**TASK INSTRUCTIONS:**
Only the pictures are to be left out; the listing itself is repeated exactly.
───── DATA
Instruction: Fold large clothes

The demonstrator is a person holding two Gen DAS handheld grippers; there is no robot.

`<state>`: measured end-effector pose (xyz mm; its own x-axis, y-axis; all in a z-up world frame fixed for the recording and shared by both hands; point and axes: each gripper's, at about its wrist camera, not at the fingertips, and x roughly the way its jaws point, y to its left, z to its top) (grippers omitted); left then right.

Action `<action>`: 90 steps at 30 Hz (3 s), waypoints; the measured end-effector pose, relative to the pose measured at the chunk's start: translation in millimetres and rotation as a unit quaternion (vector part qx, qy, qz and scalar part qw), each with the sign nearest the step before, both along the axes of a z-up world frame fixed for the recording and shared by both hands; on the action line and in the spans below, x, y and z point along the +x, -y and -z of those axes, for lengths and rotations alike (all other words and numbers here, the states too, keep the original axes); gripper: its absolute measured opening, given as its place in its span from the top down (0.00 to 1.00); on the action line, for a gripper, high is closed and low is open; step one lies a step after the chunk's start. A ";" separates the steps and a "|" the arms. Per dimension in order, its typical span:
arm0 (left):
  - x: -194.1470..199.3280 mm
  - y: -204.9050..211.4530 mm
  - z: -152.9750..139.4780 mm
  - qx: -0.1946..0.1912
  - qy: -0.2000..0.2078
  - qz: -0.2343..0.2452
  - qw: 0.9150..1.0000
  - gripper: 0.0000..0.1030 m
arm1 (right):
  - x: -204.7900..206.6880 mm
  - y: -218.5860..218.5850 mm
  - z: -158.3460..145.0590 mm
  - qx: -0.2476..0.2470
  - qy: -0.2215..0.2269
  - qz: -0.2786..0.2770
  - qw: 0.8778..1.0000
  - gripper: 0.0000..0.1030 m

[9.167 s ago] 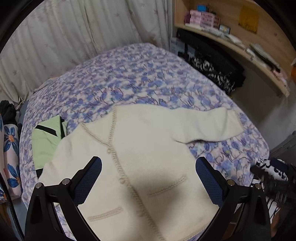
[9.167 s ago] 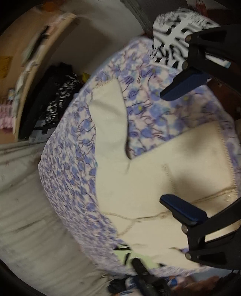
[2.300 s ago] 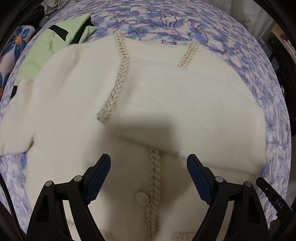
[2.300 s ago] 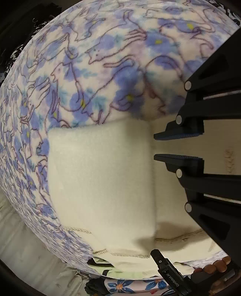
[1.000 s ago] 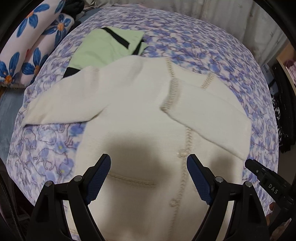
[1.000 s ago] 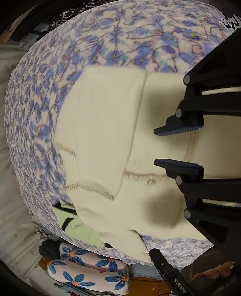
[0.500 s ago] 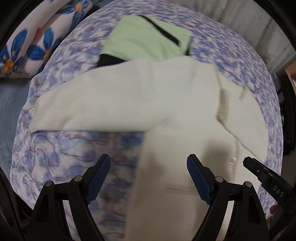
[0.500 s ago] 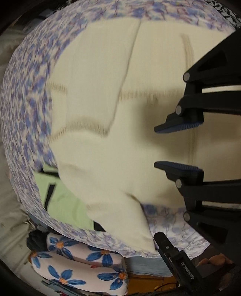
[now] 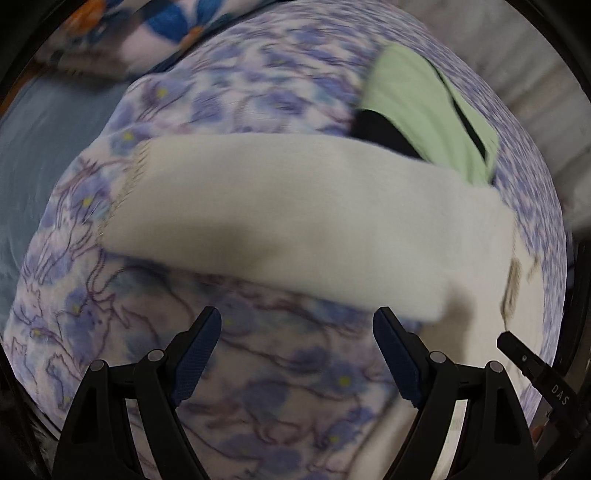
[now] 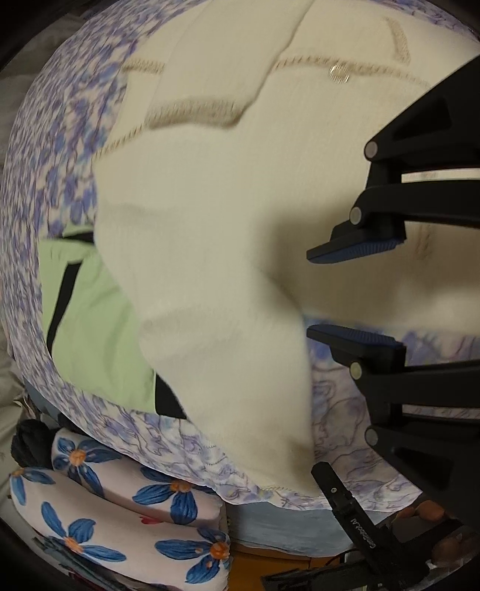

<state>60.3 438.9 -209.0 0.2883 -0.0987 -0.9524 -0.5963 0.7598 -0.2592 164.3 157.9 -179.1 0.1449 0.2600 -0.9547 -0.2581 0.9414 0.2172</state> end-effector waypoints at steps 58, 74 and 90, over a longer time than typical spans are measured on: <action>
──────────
**COMPLETED TASK:**
Instruction: Fold large clothes

The demonstrator is a person holding two Gen DAS handheld grippers; there is no robot.

`<state>`: measured end-effector pose (xyz mm; its own x-axis, y-axis; all in a z-up world frame fixed for the recording and shared by both hands; point and axes: each gripper's, at about its wrist camera, not at the fingertips, and x roughly the way its jaws point, y to its left, z to its top) (grippers omitted); left then right.

Action `<action>`: 90 steps at 30 Hz (3 s), waypoints; the measured end-effector pose, relative to the pose measured at the chunk's start: translation in millimetres and rotation as a unit quaternion (vector part qx, qy, qz and scalar part qw), each with the sign nearest the step before, both along the axes of a z-up world frame fixed for the recording and shared by both hands; on the action line and in the spans below, x, y and z point along the +x, -y and -z of those axes, for lengths and rotations alike (all other words and numbers here, the states too, keep the original axes); gripper: its absolute measured opening, given as its place in its span from the top down (0.00 to 1.00); on the action line, for a gripper, high is closed and low is open; step one lies a step after the chunk's start. A ";" separates the steps and a "|" the arms. Per dimension in order, its typical span:
arm0 (left):
  - x: -194.1470..199.3280 mm
  - y: -204.9050..211.4530 mm
  - z: -152.9750..139.4780 mm
  - qx: -0.1946..0.1912
  - qy: -0.2000..0.2078
  - qz: -0.2343..0.2452
  - qw: 0.9150..1.0000
  - gripper: 0.0000..0.1030 m
arm1 (right):
  - x: -204.7900..206.6880 mm
  - y: -218.5860..218.5850 mm
  - z: -158.3460..145.0590 mm
  - qx: -0.2476..0.2470
  - qy: -0.2215..0.2269
  - qz: -0.2786..0.2770
  - qw: 0.8778..1.0000
  - gripper: 0.0000..0.1030 m

[9.167 s ago] 
[9.167 s ago] 
[2.300 s ago] 
[2.300 s ago] 
[1.000 s ago] 
[1.000 s ago] 
[0.500 s ago] 
[0.500 s ago] 
[now] 
[now] 

<state>60.3 438.9 -209.0 0.2883 -0.0987 -0.9524 -0.5963 0.7598 -0.2592 164.3 157.9 -179.1 0.1449 0.2600 -0.9547 -0.2581 0.9414 0.2172</state> end-effector waypoints at steps 58, 74 and 90, over a longer time than typical spans are measured on: <action>

The required output has been given.